For starters, people view prenups from amazingly different points of view. One of my granddaughter’s professors told her that asking anyone for a prenup was demeaning and exploitive and showed such a lack of trust that even asking would be grounds for breaking an engagement.

On the other side, a friend of mine has the attitude that “anyone who won’t sign a prenup is after your money.” She told her son that if someone were unwilling to sign a prenup, that would be disqualifying. “Why should anyone be paid for marrying you?”

My own view is somewhere in the middle, but I do believe that for members of a family business, marriage isn’t just about two individuals. A divorce could impact the family, the employees, the lenders, the customers, and the community. It can damage or destroy an on-going business. Collateral damage from a bankruptcy, a hostile takeover, or brand damage can be disastrous for countless innocent bystanders. A prenup is an insurance policy taken out on behalf of this larger constituency.

The Heart of the Topic

Assuming you have come down on the side of having a prenup (and I hope you have), how do you deal with the fact that marriage is more than an intimate partnership, it’s also a financial partnership? How do you help your clients make something so inherently problematic less painful?

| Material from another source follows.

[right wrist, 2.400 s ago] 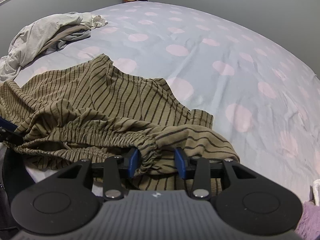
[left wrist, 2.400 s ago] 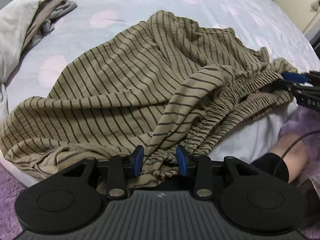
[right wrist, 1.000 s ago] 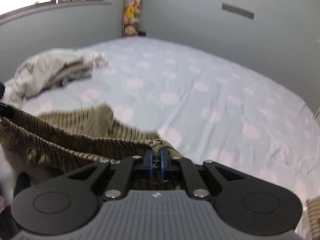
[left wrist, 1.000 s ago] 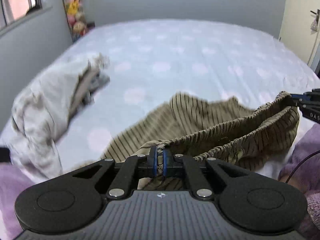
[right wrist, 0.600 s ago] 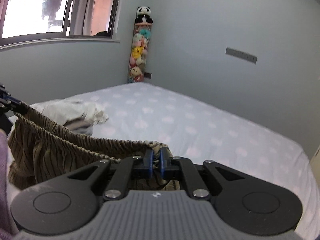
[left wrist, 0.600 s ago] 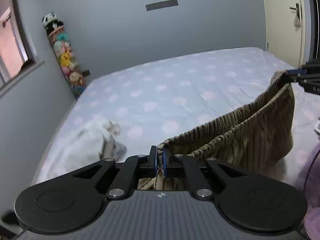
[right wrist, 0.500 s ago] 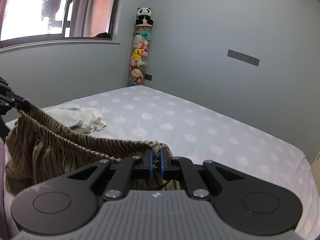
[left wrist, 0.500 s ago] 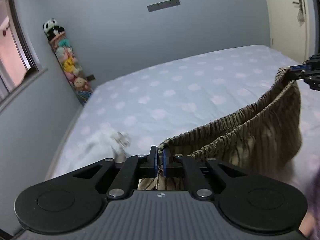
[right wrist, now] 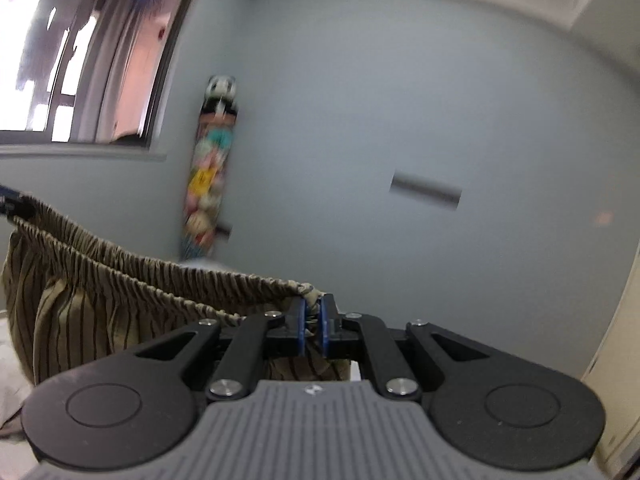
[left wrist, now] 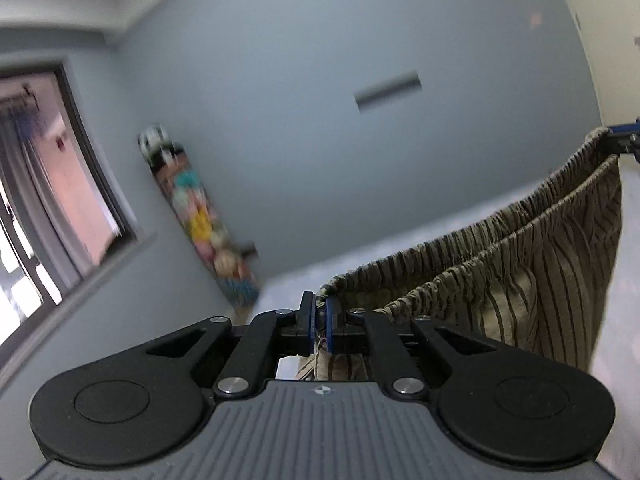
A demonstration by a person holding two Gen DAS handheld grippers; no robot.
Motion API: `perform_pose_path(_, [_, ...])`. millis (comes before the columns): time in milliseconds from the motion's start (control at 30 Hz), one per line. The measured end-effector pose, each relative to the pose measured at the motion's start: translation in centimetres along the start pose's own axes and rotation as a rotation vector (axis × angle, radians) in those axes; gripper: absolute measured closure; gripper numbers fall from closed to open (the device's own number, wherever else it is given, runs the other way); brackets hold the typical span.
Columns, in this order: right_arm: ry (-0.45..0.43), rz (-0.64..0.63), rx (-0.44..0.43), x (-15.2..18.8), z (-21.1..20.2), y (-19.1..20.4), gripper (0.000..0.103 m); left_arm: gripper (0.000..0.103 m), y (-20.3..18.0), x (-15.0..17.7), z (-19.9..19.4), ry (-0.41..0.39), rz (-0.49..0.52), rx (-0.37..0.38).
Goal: Fold clothes
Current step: 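Lift the trousers by the waistband with both grippers, shaking them out, then lay the trousers flat on the bed and open both grippers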
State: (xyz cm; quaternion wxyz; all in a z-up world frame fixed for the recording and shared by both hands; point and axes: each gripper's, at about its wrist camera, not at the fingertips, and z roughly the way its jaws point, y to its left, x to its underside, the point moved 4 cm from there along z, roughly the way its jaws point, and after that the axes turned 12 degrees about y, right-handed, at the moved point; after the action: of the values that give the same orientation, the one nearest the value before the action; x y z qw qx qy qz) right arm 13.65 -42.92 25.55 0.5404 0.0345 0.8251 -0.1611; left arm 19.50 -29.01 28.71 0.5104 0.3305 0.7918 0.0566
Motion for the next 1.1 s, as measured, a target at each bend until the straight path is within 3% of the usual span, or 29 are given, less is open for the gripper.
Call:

The good news is that the relatively new legal field of collaborative law can help. A collaborative approach always involves not just lawyers representing each side, but also a mental health professional, and often a neutral financial expert. Instead of being adversarial, the collaborative team’s focus is on getting to an agreement that both parties feel good about.

To get to the “feel good” part of the agreement, the team consciously addresses underlying emotional issues since arguments about money are never really about the money.

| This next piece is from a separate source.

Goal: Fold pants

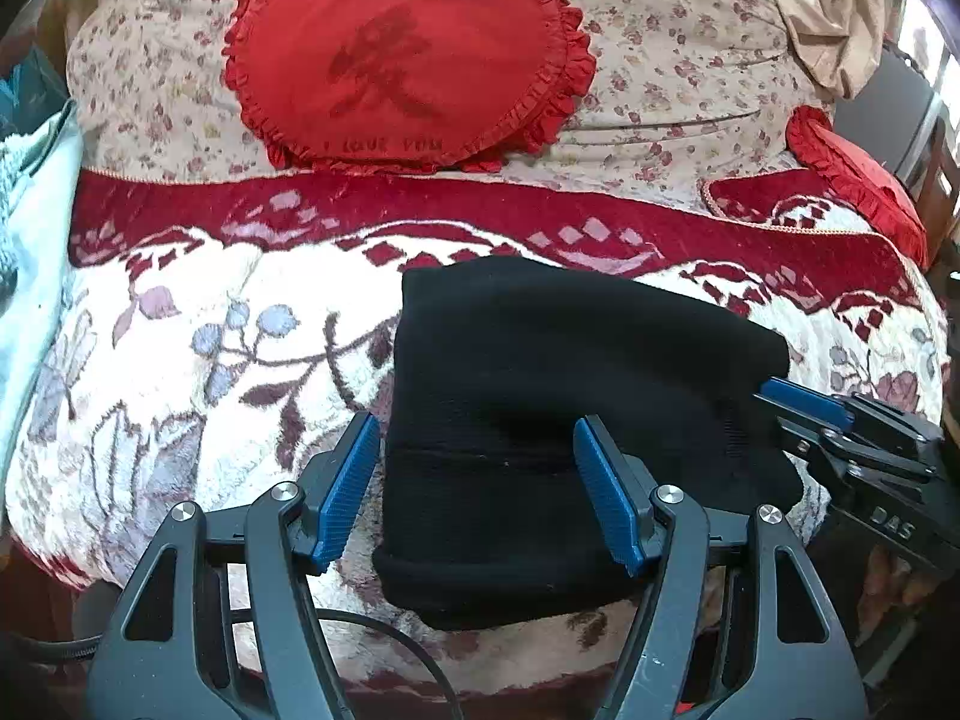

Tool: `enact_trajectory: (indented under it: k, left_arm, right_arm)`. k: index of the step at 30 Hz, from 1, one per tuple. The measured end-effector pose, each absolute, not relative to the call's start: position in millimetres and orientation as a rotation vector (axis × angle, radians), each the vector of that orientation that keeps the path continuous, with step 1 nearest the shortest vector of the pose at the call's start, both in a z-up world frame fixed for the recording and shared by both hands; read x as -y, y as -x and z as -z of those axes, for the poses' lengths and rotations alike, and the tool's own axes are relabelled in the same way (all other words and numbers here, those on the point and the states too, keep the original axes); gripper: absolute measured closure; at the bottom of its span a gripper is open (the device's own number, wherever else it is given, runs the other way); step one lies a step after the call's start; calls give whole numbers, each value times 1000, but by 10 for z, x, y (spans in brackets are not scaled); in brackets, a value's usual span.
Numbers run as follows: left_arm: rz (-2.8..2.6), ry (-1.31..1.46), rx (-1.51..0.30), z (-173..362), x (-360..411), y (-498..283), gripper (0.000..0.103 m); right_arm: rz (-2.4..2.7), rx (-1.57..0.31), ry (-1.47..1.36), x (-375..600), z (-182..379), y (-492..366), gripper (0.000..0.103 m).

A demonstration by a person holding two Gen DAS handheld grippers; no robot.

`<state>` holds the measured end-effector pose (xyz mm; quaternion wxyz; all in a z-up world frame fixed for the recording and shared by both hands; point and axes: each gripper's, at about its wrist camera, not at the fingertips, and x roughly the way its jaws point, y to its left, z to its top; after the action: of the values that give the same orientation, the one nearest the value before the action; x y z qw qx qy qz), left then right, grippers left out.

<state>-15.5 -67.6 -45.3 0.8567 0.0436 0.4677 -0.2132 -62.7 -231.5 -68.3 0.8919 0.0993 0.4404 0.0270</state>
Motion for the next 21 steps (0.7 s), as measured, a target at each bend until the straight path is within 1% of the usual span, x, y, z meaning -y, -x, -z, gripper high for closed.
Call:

For instance, suppose one party’s childhood included weekend visitations with a divorced parent who at times provided lavish and expensive gifts – gifts that over time became equated with love. Suppose, next, that the other party grew up in strained financial times and had parents who strove for financial security but instilled in their child a permanent sense of financial insecurity. Their mantra was, “You’ve got to save for the future! You could lose everything!”

Initially, this couple is likely to have problems with the prenup, probably trading claims about who is “cheap and unloving” and who is “greedy and materialistic.” The underlying problem, however, is that they come from families that never talked about money and don’t know how to frame the questions, let alone understand the other person’s point of view.

Collaborative professionals know that there is a whole host of problems hiding under the rubric of money. Money might represent a means of control; a tool for expressing rebelliousness against a parent; protection against insecurity; status and social position; integrity involving promises made to prior children; or a litmus test for a person’s real motives for the relationship.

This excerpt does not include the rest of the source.